# Baffling wireless card problem

## cwizman

I've poured over tons of relative material and I still can't get my wireless card to work.  I have a Dell Inspiron 8200 with a TrueMobile 1150 wireless card.  My home network uses eth0.  I've tried and followed all kinds of postings here and tips and guides elsewhere.  At one point, it would actually give me 2 high beeps -- It doesn't even do that any more.  I'm at a complete loss, any help would be greatly appreciated.

----------

## Sven Vermeulen

First make sure that all your pcmcia-configuration scripts/files are back how they were before. There have been too much occasions that ppl first try to solve their problems on their own (which is good) but forget the changes they made and thus made it impossible to have it working again.

Second, make sure the PCMCIA bus is detected. It should be noticeable in dmesg, or in /proc/bus/pcicard. Also make sure you have cardmgr running. This is the daemon that will notice that the pcmcia-card is inserted, and will load the appropriate module.

You can run cardmgr by just issuing it. It will automatically go in the background.

Insert the WLAN-card. If cardmgr doesn't find the appropriate module, it should emit a high-pitch beep and a low-pitch one. If it does find the appropriate module, 2 high-pitch beeps will be emitted.

If this doesn't happen (as you mentioned) try loading the wlan-module for your card manually. Checkout google.com/linux or other sources to know what the module is actually called.

If this doesn't help: what are the error msg's you get (anywhere)? What PCMCIA driver version are you using (cardctl -V)?

And with errors, not only the ones produced on the terminal/console, but also those in the logfiles (/var/log/messages depending on how you configged your syslogger) and dmesg.

----------

## cwizman

How can I revert my scripts/files to their original state?

As for dmesg, 

Linux PCMCIA Card Services 3.2.3

kernel build: 2.4.20 unknown

options:  [pci] [cardbus] [apm]

cs: memory probe 0xa0000000-0xa0ffffff: clean.

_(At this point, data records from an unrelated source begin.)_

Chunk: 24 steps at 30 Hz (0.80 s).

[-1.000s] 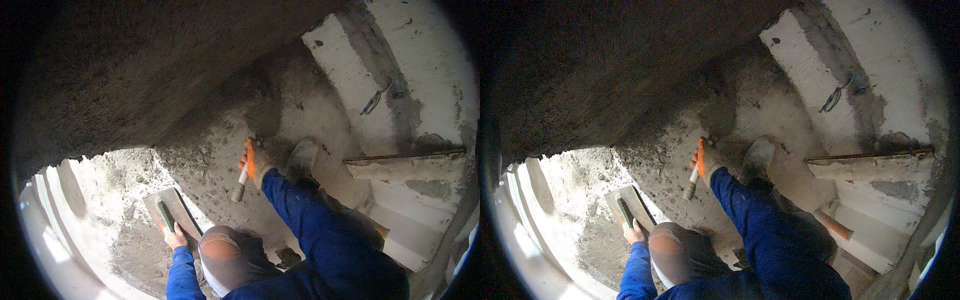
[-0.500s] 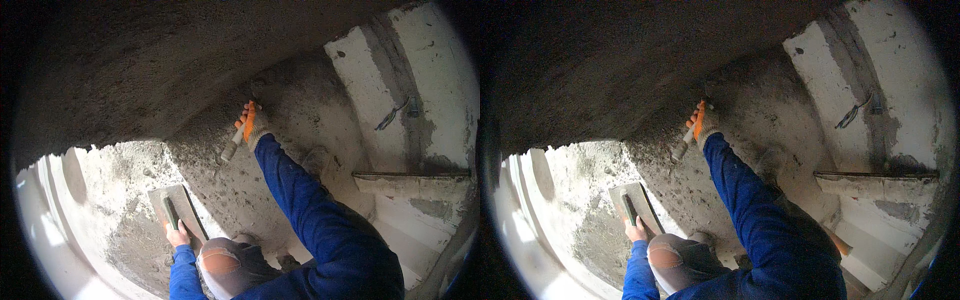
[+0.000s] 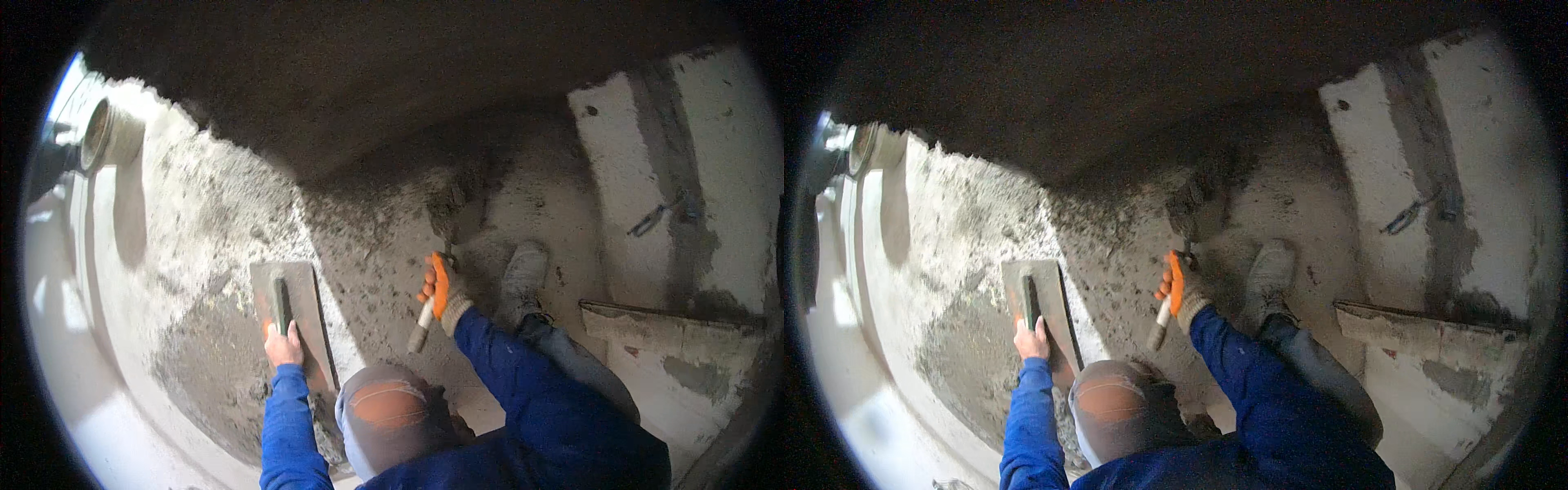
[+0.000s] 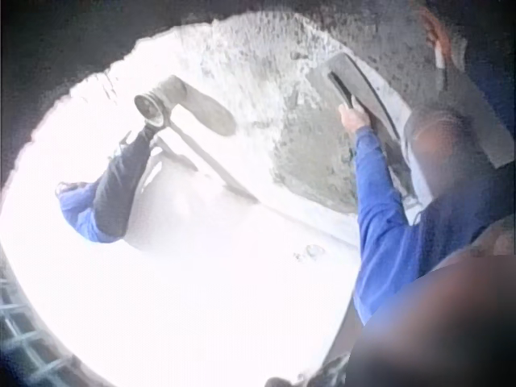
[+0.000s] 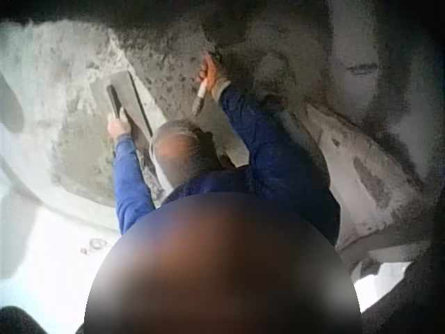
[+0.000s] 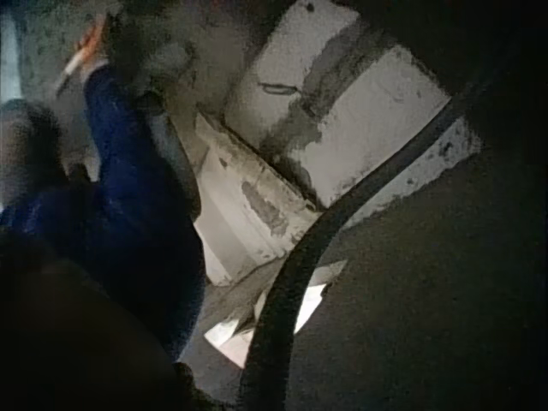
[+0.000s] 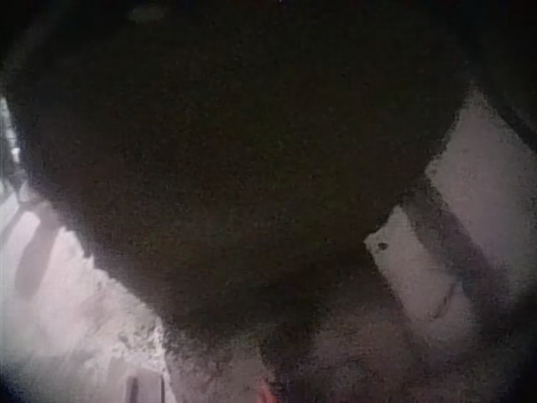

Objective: The person scoops wet plaster from a pile on the floor using a trowel and applies it to a wall section. They then use a large rectangular float to smooth and level the plaster on the wall surface.

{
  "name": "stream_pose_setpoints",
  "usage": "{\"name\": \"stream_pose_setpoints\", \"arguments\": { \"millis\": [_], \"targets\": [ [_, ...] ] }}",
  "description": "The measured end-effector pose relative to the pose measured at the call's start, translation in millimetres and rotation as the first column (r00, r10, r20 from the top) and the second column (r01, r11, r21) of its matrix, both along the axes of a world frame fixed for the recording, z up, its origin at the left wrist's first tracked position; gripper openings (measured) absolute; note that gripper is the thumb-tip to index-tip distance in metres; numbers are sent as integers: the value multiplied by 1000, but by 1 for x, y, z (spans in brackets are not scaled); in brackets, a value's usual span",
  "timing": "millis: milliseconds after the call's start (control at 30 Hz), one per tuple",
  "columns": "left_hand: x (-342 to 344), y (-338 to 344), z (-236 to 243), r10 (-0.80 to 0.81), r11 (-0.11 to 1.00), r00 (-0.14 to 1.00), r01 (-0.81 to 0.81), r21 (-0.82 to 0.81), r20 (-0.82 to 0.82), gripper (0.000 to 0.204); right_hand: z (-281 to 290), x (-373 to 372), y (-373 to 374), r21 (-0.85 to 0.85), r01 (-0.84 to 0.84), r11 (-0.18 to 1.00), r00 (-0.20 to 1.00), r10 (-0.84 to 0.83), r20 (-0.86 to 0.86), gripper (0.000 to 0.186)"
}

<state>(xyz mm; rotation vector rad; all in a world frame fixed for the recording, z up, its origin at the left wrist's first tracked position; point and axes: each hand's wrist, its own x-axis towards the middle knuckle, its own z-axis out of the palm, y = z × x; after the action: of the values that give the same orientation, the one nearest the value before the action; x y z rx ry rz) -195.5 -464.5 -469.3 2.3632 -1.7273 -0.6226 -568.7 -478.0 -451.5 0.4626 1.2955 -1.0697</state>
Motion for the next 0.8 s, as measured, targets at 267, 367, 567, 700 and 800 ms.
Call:
{"name": "stream_pose_setpoints", "arguments": {
  "millis": [267, 367, 567, 700, 800],
  "targets": [
    [19, 1, 70, 247, 955, 963, -261, -140, -109, 36, 5, 13, 59, 29, -694, 719, 708, 690, -148, 37],
    [62, 9, 144, 376, 886, 923, -330, -326, 88, 37, 11, 31, 46, 61, -875, 480, 471, 874, -115, 42],
    [129, 14, 268, 674, 598, 733, -615, -514, -94, 35, 44, 122, 11, 129, -838, -531, -452, 541, -709, 46],
    [134, 18, 271, 628, 567, 745, -636, -523, -225, 36, 48, 137, 15, 65, -933, -354, -265, 554, -789, 49],
    [132, 17, 240, 664, 658, 743, -633, -409, -82, 37, 21, 86, 17, 86, -953, -291, -244, 566, -787, 46]
  ]
}}
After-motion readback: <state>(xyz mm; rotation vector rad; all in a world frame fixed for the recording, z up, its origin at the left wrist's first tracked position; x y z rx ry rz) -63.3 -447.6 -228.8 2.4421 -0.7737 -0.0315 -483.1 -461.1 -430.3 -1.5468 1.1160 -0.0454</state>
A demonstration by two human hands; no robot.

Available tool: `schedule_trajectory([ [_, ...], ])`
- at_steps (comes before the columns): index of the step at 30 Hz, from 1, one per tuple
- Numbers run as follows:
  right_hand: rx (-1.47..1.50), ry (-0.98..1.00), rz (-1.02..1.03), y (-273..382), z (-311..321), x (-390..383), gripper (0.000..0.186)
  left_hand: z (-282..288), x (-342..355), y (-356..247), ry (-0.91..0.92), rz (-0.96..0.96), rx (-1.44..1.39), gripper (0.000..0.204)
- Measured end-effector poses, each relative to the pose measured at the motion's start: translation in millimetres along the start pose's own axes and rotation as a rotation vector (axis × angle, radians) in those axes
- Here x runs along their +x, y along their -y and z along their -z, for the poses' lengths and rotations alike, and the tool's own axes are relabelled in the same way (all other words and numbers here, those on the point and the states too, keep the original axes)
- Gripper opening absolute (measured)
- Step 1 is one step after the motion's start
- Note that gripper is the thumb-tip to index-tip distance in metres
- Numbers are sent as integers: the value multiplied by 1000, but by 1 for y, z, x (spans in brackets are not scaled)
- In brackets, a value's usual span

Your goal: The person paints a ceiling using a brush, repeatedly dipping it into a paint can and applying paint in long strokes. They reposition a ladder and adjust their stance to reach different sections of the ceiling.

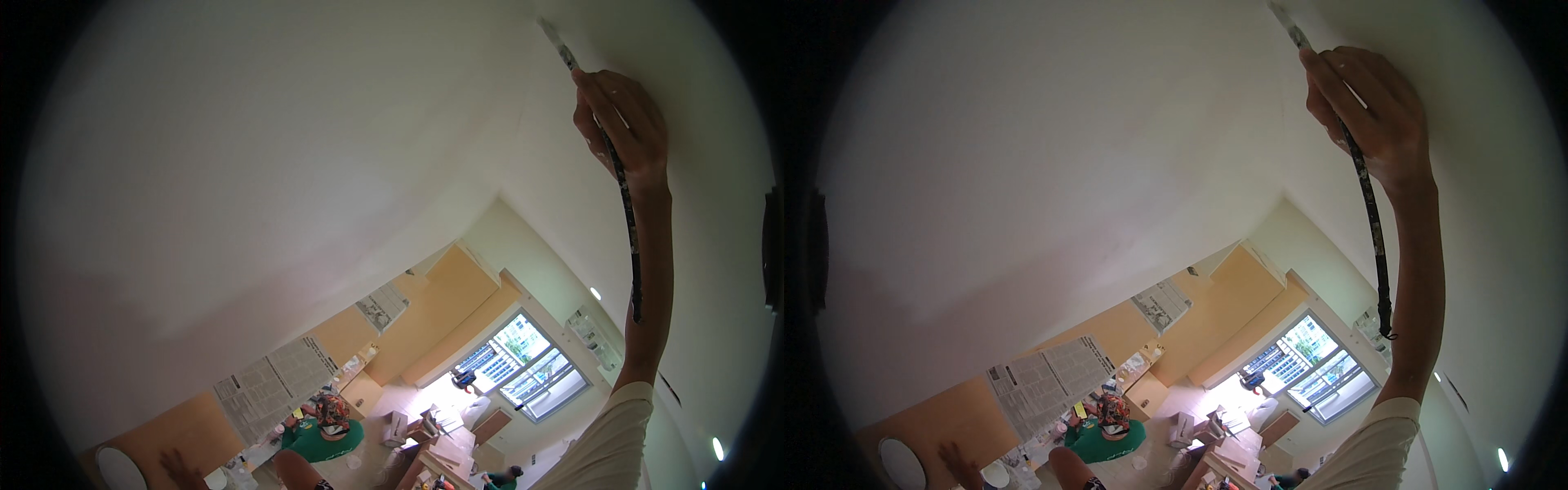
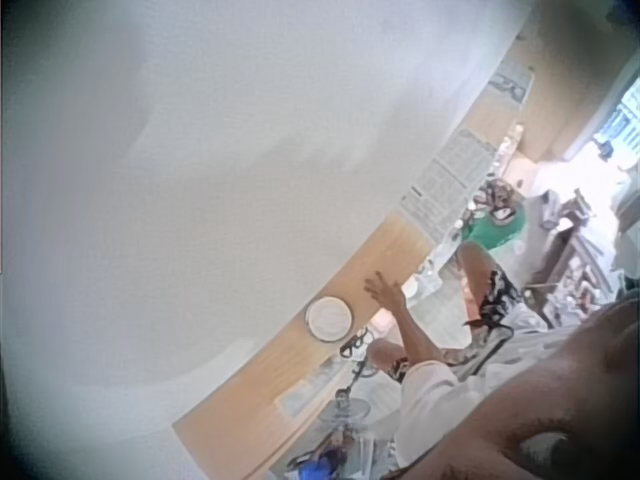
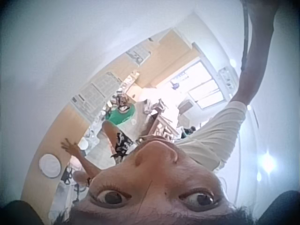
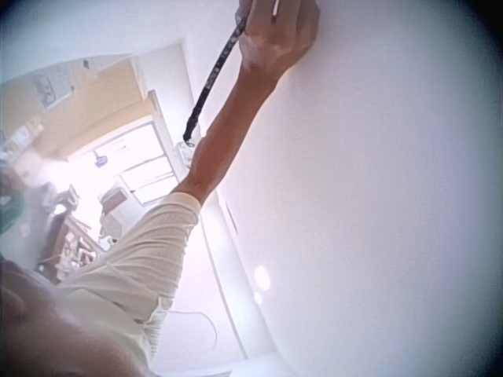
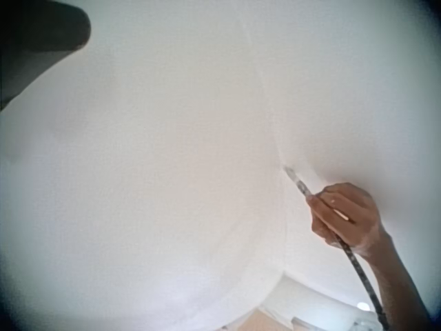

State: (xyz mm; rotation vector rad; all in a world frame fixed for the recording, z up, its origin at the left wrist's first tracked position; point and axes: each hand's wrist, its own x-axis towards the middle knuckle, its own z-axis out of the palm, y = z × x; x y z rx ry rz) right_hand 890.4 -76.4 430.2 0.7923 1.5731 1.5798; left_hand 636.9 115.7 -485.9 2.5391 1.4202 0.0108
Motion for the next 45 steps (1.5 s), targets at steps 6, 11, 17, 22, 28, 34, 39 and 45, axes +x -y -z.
schedule_trajectory([
  [6,41,22,-10,-1,-1,-2,48,16,-4,-4,18,7,-1,83],
  [11,65,31,-10,-2,-6,-11,52,26,-3,-5,29,10,-25,83],
  [17,39,-73,48,-3,-1,3,57,15,0,-1,-33,-10,-81,83],
  [22,67,-77,90,-7,6,20,59,0,6,0,-30,-22,-58,82],
  [28,87,-52,72,-5,-3,22,61,-1,1,2,-17,-9,-46,81],
  [34,39,-47,60,-4,-4,20,58,-4,0,4,-57,-21,-84,79],
  [39,20,-44,67,-7,-3,20,57,-5,4,2,-10,-22,-46,78],
  [45,0,-70,91,-8,-7,21,54,-6,4,3,-17,-19,-49,77],
])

init_module: prism2_cs.o: 0.1.16-pre7 Loaded

init_module: dev_info is: prism2_cs

prism2_cs: CardServices release does not match!

p80211.o: 0.1.16-pre7 Unloaded

By the way, my wireless card is built-in.  I have tried using the wlan drivers, but that hasn't helped me any either.  Also, how do I know what I should be using for nameservers, I'm trying to use wireless with dhcp.

----------

## heijs

Did you compile PCMCIA in the kernel or as a kernel module or did you use the PCMCIA-cs modules?

If you did one, try the other modules

I hope this helps...

----------

## cwizman

The PCMCIA bus is detected and cardmgr is running.  I've even gone so far as to reinstall Gentoo; I still get the same problem.  I have tried manually loading each module that can work with my card - wavelan_cs, wvlan_cs, and orinoco.  I am using PCMCIA driver v3.2.3.  I don't have PCMCIA compiled in the kernel.  Also, when cardmgr starts, it seems to load hermes, orinoco, and orinoco_cs.

----------

## CrimsonScythe

cwizman:

I had a very similar problem, and read my a$$ off to find a remedy. My problem, however, turned out to be a rather strange one: as a last try, I swapped the antenna cable to the other connector on the card and voila, it worked!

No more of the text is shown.